◆ **TASK TO COMPLETE**
Will you output all of the data below exactly, omitting the images?

◆ **DATA SEGMENT**

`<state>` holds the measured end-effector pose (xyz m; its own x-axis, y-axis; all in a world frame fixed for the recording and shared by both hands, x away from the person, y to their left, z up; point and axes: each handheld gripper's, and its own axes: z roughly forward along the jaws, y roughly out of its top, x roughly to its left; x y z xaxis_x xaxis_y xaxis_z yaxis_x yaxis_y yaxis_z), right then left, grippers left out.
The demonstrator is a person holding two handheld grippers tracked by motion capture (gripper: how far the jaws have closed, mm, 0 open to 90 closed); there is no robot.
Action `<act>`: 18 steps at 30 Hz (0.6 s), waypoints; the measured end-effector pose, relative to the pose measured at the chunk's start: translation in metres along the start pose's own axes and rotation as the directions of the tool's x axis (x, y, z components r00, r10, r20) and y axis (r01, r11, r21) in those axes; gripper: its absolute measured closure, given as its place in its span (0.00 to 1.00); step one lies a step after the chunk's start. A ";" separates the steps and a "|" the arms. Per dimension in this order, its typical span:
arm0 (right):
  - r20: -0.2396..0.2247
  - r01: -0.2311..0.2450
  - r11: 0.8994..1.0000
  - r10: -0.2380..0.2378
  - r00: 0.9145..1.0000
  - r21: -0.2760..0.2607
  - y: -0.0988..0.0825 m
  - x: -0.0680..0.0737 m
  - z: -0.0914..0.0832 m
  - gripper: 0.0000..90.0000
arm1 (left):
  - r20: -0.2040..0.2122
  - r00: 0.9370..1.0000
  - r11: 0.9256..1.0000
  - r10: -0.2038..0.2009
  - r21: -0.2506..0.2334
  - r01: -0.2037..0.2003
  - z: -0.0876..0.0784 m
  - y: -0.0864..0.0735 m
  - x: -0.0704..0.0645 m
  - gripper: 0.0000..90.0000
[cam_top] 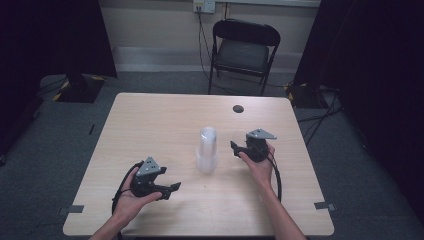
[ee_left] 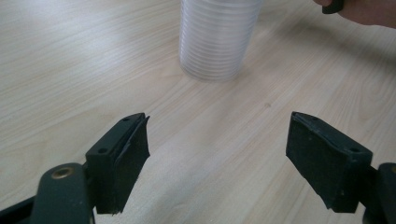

◆ **TASK RESULT**
`<state>` holds the measured end-effector pose (xyz m; its own x-axis, y-axis; all in a world frame fixed for the recording and shared by both hands, x away from the person, y to their left, z up; point and axes: each handheld gripper's, and its own axes: z roughly forward along the jaws, y roughly out of its top, x roughly to its left; x y z xaxis_x xaxis_y xaxis_z yaxis_x yaxis_y yaxis_z), right then left, grippers left out.
The demonstrator is a person holding two handheld grippers tracked by motion capture (gripper: how far the jaws have closed, mm, 0 open to 90 closed); there is no robot.
Action `<act>`: 18 steps at 30 Hz (0.6 s), waypoints; the measured end-effector pose, relative to the pose measured at the chunk's start: translation in metres along the start pose's own axes and rotation as the directions of the tool's x axis (x, y, z components r00, r10, r20) and y axis (r01, r11, r21) in those axes; gripper: its absolute measured closure, given as its place in its span (0.00 to 1.00); step one lies a step after the chunk's start. A ";" separates the steps and a "|" the arms. Per dimension in this order, its typical span:
arm0 (right):
  - r20: -0.2396..0.2247
  - r01: -0.2311..0.2450
  - r11: 0.8994..1.0000
  - r10: -0.2380..0.2378
  - r00: 0.9145..1.0000
  - r21: -0.2760..0.2607
  - y: -0.0988..0.0825 m
  - x: -0.0680..0.0737 m
  - z: -0.0914..0.0832 m
  - gripper: 0.0000..90.0000
arm1 (left):
  - r20: -0.2040..0.2122
  - r00: 0.9370..1.0000
  - r11: 0.9256..1.0000
  - r10: -0.2038..0.2009
  - r21: -0.2506..0.2334
  - r01: -0.2037..0.2003
  - z: -0.0876..0.0784 m
  - y: -0.0864..0.0735 m
  - x: -0.0704..0.0645 m
  - gripper: 0.0000..90.0000
[cam_top] 
[ee_left] 

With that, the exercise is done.